YOUR TASK »
Go through the listing and copy each line that has the string "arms" in it.

DATASET EXCERPT »
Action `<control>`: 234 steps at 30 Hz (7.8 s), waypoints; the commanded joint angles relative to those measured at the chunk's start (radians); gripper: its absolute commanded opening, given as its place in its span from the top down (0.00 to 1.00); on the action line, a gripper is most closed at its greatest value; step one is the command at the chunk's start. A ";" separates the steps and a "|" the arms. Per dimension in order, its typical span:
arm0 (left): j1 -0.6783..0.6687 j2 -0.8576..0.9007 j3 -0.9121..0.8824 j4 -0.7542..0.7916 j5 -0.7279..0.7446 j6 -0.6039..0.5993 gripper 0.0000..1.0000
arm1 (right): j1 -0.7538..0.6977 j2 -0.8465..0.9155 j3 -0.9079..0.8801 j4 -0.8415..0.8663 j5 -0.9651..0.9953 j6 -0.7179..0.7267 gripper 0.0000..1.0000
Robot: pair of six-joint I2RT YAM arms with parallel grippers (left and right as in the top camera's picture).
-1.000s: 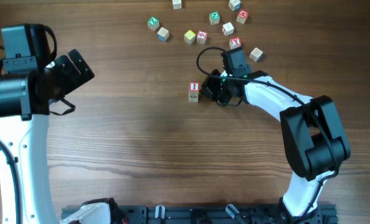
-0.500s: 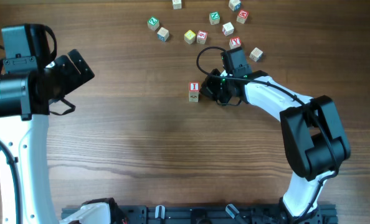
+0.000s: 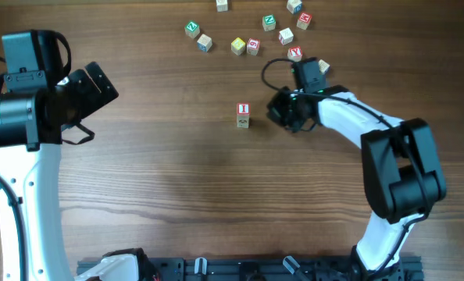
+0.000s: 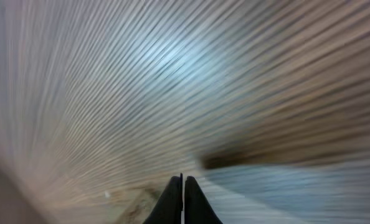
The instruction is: Form a tower
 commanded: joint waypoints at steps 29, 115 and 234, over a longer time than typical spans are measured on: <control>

FINISHED TASK »
Action `<control>`: 234 steps at 30 Hz (7.8 s), waypoints; the commanded joint angles relative to those measured at the chunk's start (radians); gripper: its absolute commanded opening, given as its place in its span from the top down (0.00 to 1.00); on the action line, a gripper is most closed at its greatest value; step one is the command at the chunk's start. A ";" separates the steps and a "|" the arms. Per dimension in order, its typical span:
Robot: pair of six-joint I2RT YAM arms with parallel grippers (left and right as in the top camera's picture).

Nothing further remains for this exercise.